Une seule étagère m’intéresse, celle du bas, là où des journaux s’entassent avec des allures de tours de Pise. Devant l’amoncellement anarchique je suis embarrassée. Si je veux m’adonner au plaisir de les feuilleter je dois d’abord y mettre de l’ordre. Je vais avoir besoin de place. Le bureau croule sous la paperasse, impossible d’en ajouter. J’avise le tapis, il jouxte la bibliothèque, il fera l’affaire. Á croire que j’étais attendue. Le temps de m’asseoir et les piles s’effondrent dans un nuage de poussière.

Je fouille le tas, un peu déçue. Leur vieillesse n’a rien d’explosive, elle relate des faits qui n’ont plus rien à m’apprendre. Moi, ce que j’aimerais dénicher, ce sont des quotidiens beaucoup plus vieux, véritables révolution dans l’histoire de la presse[1], au titre commençant par « Petit » malgré leur taille démesurée. J’aspire à tomber nez à nez avec « Le Petit Journal », « La Petite Presse », « Le Petit Moniteur Universel. ». J’ai peur qu’une aïeule ou une bisaïeule n’ait eu la malencontreuse idée de s’en servir pour allumer son fourneau, frotter ses poêles ou bourrer ses sabots. Je râle, je grogne, je rouspète, je désespère, me promettant d’abandonner si le paquet que je viens de trouver ne contient rien d’intéressant. D’une main fébrile je défais la ficelle et je crie au miracle.

 

 Mon trésor s’éparpille en dizaine de journaux, tous de la famille des « Petit. ». Accaparée par les illustrations et les gravures révélatrices des curiosités et des idéologies de leur époque, captivée par les inventions et les faits divers illustrés d’une manière drolatique par les dessinateurs du moment, je me laisse engloutir dans les spirales du temps.

     

Je monte dans un tacot avec cet homme et sa passagère emmitouflés dans un manteau de fourrure, la tête couverte d’une cagoule et les yeux protégés par des lunettes. Je m’amuse à suivre la « petite reine », conduite avec grâce par une jeune femme moderne, arborant un pantalon qui dévoile  scandaleusement des bottines et des chevilles.

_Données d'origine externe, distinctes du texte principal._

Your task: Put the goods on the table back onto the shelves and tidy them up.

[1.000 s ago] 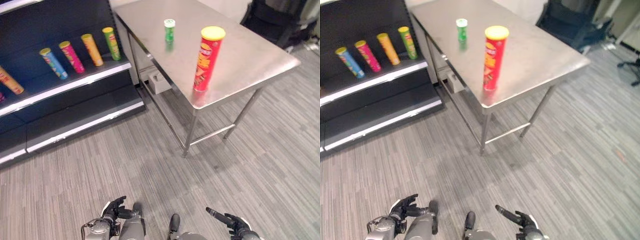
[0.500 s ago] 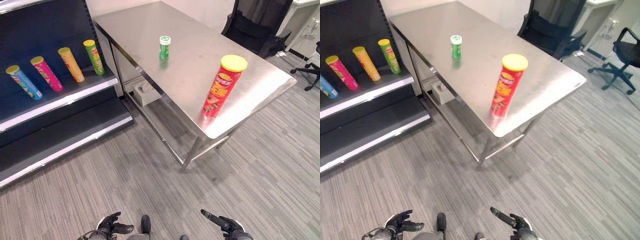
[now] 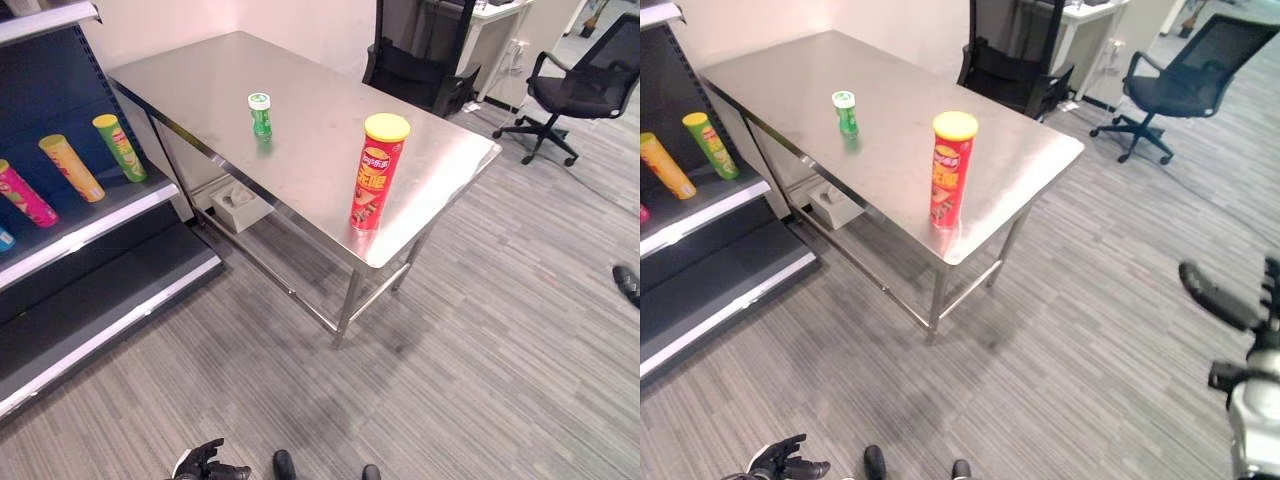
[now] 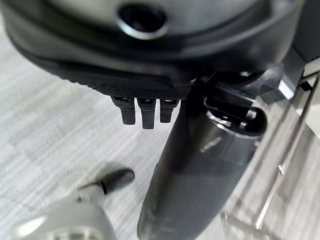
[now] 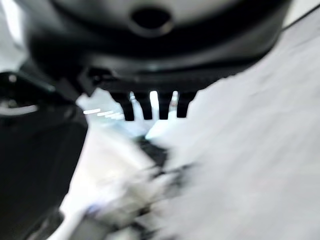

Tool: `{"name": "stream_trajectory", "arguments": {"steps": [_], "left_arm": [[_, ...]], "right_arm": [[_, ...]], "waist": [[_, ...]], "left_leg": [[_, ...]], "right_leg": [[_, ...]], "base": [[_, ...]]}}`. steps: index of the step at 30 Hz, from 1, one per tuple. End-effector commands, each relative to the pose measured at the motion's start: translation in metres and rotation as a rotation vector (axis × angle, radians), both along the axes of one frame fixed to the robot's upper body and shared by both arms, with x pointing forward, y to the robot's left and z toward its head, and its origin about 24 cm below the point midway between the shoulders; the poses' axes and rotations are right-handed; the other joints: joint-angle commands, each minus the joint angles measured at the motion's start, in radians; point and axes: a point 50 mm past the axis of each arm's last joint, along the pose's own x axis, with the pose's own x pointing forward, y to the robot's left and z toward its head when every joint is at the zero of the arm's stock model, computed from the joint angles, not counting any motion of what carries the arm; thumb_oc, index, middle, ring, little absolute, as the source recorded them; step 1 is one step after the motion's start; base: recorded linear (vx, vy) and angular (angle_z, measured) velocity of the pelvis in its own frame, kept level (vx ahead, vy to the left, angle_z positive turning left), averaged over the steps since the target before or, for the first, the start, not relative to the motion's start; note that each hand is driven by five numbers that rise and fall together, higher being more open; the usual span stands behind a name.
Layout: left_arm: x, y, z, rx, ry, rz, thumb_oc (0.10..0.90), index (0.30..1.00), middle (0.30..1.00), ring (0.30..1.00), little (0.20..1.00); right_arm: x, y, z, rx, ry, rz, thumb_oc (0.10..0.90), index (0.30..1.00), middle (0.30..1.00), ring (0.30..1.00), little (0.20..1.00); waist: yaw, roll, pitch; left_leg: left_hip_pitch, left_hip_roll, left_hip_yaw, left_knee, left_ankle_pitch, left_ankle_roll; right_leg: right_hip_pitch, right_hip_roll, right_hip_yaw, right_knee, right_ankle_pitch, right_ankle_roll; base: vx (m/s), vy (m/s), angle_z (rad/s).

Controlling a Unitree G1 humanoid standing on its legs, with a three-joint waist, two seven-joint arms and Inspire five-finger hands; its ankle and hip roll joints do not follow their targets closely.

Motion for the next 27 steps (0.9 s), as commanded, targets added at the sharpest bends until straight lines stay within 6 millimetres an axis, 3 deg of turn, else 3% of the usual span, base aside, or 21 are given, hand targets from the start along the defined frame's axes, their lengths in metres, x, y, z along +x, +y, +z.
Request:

Je vole dans un coucou en compagnie d’un aviateur casqué, aux grosses lunettes fixées sur l’horizon, le buste grossi par un blouson de cuir, l’écharpe flottant au vent. Je voyage à bord d’une locomotive au ventre chargé de pelletées de charbon, avec son chauffeur et son mécanicien au visage encrassé. J’assiste au milieu d’une foule admirative au départ d’un élégant paquebot transatlantique chargé de passagers, futures âmes divagant sur un océan de glace. Je me laisse porter au fil de l’eau sur une barque, grâce aux bras musclés d’un rameur à la poitrine sportive, moulée dans un maillot blanc, au canotier cachant des œillades coquines. Je suis dans cette foule qui s’enthousiasme pour les nouvelles techniques : l’électricité, le télégraphe sans fil, le téléphone, le cinématographe, le phonographe. Je refuse de la suivre quand elle crie au scandale devant les audaces d’artistes inconnus aux œuvres avant-gardistes. Je suis catastrophée quand elle menace de coups de canne et de parapluie des impressionnistes, des fauvistes et des cubistes qui révolutionnent la peinture ; quand son courroux éclate après des architectes qui osent employer du béton armé dans la construction de monuments. Et voilà qu’Alfred Jarry avec son Père Ubu les provoque, que Stravinsky avec son Oiseau de feu les fait siffler. Je suis avec cette même foule quand elle est en liesse et qu’elle ovationne les nouveaux héros : Louis Blériot pour sa traversée de la Manche ; Roland Garros pour celle de la Méditerranée ; Chavez pour sa survolée des Alpes. Avec elle je me passionne pour l’invention de Becquerel et ses rayons X ; pour celle de Pierre et Marie Curie et leurs recherches sur les structures de l’atome. Je m'enflamme pour les exploits des sportifs lors des premiers jeux olympiques. J’acclame encore Petit-Breton, le gagnant du Tour de France.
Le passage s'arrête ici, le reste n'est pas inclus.